Kirkus Reviews QR Code
LONG WAY HOME by Cameron Douglas

LONG WAY HOME

by Cameron Douglas

Pub Date: Oct. 22nd, 2019
ISBN: 978-0-525-52083-2
Publisher: Knopf

“I was a hard case, and it seems like I needed to learn my lesson the hard way”: an affecting memoir of crime and punishment by a son of actor Michael Douglas.

The author grew up between well-to-do households where it was a party trick for him as a child to pass a joint among the beautiful people. By the age of 25, he was injecting cocaine three times an hour while realizing that “the worst-case scenario has already happened,” his opportunities in the show-business world long since tossed away. The worst case, though, had yet to develop: in and out of rehab, as well as the penal system, proceeding from juvenile detention to time in a federal prison full of warring racial factions, all brought on by a fierce addiction to heroin and a drug-selling operation meant to support it. Tough love on the part of family and friends along the way didn’t help; as Douglas writes, “my dynamic with Dad is seething frustration on his part and wounded sensitivity on mine." The author’s account is consistently unadorned, perhaps overly so, as when he describes the unpleasant odor of marijuana smuggled into the yard inside an inmate’s body cavity and the various acts of violence and resistance that can get a person thrown into an isolation unit as opposed to remaining in the general population.

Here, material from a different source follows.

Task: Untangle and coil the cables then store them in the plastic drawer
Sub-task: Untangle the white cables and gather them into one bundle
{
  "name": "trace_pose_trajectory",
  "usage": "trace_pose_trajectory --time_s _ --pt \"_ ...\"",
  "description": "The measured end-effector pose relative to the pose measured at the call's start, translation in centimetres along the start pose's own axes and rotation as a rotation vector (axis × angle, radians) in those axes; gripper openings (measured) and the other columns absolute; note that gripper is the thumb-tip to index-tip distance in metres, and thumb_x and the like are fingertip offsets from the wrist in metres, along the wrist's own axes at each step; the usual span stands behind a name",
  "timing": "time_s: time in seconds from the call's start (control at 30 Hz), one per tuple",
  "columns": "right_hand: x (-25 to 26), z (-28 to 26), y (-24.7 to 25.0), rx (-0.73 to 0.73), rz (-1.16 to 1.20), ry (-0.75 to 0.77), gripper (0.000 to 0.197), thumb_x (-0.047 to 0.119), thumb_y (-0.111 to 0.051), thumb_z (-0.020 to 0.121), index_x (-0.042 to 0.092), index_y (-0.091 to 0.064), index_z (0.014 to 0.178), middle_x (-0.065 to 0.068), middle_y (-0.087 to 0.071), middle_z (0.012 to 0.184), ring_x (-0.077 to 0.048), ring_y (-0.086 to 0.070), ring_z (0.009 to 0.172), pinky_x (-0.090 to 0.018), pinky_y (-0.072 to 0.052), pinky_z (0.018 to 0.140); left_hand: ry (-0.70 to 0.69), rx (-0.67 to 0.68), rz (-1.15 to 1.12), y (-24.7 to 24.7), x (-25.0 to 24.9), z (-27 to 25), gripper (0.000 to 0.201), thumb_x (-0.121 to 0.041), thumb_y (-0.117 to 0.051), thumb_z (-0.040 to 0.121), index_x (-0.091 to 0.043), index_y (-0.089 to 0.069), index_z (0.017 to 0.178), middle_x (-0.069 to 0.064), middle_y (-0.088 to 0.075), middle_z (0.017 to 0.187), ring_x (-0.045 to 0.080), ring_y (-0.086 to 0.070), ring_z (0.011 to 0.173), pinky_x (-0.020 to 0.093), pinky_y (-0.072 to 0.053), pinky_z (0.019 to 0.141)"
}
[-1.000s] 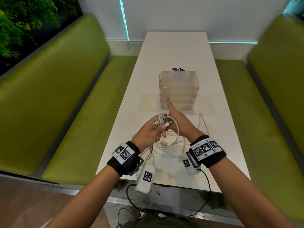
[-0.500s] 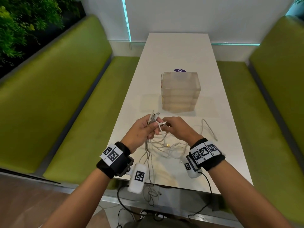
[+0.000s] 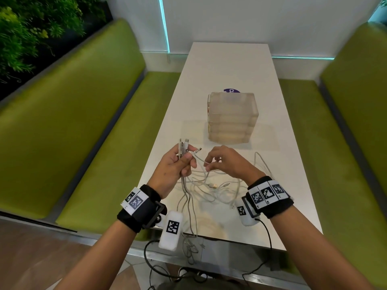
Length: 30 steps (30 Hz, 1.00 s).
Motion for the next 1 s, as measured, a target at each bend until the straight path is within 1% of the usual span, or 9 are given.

Douglas himself didn’t engage in much of this bad behavior, scorning the thought of having “spent my time in protective custody because I was afraid to walk the yard at a higher-security.” In the end, however, he came to the realization that there wasn’t much more he could learn from running gambling and cigarette operations inside the walls and concentrated on getting himself straight: “I finally saw that heroin didn’t fit with my new priorities, and finally stopped doing it.”

A tale full of horrors and redemption—an ideal text for scaring young at-risk youth straight.